EXTRACTED ENTRIES
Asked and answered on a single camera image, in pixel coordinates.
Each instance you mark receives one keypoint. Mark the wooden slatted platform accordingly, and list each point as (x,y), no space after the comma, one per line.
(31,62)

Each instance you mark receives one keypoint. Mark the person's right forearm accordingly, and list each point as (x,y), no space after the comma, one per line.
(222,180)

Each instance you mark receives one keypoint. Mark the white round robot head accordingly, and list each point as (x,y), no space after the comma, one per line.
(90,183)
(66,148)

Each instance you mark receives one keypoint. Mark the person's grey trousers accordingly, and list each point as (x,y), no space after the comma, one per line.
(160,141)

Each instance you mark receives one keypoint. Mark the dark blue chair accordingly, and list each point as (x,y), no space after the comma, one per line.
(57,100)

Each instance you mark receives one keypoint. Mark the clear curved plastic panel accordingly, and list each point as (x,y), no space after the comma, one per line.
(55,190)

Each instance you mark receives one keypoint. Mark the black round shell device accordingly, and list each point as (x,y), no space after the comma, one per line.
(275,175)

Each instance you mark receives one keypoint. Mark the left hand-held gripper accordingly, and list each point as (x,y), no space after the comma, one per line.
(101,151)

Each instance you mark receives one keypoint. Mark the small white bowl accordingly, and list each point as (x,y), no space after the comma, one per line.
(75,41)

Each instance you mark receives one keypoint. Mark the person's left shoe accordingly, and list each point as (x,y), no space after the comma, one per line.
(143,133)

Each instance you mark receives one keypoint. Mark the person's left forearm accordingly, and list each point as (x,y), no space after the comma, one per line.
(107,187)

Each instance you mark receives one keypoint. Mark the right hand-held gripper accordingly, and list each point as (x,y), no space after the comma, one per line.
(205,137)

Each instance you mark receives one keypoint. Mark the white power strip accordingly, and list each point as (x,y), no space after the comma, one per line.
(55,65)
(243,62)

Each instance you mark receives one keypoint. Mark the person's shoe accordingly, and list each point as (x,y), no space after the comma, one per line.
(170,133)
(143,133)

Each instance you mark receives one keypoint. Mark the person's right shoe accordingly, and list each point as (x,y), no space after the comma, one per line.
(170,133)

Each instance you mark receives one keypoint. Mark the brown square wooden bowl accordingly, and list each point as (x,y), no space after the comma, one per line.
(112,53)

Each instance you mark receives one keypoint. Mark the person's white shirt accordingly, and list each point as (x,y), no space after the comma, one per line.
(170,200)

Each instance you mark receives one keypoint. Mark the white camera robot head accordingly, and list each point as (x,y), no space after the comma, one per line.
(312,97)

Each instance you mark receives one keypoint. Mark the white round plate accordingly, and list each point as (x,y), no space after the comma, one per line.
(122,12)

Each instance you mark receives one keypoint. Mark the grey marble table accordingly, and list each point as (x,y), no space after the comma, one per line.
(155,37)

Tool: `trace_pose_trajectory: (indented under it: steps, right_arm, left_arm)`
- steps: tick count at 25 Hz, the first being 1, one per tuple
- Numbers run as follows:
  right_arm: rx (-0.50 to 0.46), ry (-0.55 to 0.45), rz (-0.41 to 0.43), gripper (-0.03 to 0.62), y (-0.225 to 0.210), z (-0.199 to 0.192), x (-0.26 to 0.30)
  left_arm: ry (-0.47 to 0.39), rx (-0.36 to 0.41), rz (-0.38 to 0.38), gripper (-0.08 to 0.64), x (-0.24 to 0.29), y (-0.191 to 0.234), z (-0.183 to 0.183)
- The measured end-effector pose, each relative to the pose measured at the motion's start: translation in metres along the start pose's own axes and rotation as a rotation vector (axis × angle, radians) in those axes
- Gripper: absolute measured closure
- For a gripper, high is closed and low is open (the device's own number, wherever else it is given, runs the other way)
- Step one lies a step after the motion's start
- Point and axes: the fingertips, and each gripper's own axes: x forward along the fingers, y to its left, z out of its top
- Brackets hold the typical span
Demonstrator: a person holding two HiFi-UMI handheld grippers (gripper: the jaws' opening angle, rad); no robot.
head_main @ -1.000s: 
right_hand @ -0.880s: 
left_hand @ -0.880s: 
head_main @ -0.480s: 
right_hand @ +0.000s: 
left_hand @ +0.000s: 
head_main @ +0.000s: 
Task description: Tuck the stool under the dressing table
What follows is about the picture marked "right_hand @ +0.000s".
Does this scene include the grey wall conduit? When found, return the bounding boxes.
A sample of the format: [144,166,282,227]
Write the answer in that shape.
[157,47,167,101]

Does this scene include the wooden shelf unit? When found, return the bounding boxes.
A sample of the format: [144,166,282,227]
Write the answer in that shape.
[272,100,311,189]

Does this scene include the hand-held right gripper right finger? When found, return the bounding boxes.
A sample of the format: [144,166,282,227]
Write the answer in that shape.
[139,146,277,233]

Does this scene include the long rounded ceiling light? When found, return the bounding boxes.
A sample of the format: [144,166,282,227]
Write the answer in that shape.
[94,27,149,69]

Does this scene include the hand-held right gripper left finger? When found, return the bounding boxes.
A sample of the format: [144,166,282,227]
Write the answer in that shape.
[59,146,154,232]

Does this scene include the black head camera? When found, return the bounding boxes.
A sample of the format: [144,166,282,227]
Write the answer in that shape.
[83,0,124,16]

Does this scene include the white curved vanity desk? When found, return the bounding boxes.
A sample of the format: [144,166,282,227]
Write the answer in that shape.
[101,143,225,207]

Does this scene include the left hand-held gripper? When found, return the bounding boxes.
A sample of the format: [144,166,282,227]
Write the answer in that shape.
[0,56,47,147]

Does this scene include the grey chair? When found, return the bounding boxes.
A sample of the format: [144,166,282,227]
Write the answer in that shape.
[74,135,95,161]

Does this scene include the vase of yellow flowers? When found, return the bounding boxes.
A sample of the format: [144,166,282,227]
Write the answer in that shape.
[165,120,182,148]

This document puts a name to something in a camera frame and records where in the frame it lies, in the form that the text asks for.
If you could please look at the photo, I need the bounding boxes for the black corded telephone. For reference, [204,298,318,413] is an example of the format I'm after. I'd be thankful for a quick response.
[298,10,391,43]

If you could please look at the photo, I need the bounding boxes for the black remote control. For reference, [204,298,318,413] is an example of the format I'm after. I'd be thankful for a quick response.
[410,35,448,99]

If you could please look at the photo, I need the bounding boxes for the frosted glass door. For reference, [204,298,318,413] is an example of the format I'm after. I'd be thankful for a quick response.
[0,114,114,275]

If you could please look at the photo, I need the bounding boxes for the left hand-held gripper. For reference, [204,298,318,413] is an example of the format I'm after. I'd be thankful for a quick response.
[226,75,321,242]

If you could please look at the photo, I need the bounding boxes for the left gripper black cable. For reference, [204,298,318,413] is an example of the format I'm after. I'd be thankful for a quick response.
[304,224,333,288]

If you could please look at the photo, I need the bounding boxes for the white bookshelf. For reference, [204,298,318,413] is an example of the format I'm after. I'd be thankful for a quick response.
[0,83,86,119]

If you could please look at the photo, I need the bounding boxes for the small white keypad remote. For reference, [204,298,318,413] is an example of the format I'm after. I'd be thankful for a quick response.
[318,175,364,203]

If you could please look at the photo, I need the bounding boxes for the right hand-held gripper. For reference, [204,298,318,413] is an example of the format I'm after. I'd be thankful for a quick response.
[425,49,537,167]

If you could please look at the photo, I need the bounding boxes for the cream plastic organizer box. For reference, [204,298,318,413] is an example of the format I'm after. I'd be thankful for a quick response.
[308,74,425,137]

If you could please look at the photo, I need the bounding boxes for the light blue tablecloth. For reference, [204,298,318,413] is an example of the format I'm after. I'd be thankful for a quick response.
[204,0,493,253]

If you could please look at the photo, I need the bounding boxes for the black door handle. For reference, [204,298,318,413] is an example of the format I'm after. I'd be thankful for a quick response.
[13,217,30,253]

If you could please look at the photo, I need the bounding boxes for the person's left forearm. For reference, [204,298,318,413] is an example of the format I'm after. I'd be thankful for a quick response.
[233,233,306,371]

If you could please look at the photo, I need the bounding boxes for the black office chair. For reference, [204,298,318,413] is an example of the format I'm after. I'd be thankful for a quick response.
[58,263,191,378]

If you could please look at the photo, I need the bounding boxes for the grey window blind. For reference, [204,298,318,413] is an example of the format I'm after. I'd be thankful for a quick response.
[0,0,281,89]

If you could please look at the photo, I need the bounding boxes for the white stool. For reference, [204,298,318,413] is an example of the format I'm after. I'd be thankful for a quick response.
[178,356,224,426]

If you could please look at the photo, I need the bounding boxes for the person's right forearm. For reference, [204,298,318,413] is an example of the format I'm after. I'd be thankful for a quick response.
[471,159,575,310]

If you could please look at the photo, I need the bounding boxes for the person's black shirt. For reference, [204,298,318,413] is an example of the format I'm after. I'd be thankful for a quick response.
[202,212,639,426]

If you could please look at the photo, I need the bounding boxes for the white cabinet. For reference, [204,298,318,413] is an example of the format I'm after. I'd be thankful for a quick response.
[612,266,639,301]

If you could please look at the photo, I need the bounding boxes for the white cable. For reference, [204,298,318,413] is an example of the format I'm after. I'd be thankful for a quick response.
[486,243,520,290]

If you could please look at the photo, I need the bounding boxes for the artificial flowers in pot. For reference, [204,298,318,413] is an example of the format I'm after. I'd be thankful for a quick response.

ABOUT THIS EXERCISE
Return only the number of lines in the entries that contain the string "Does".

FINISHED EXERCISE
10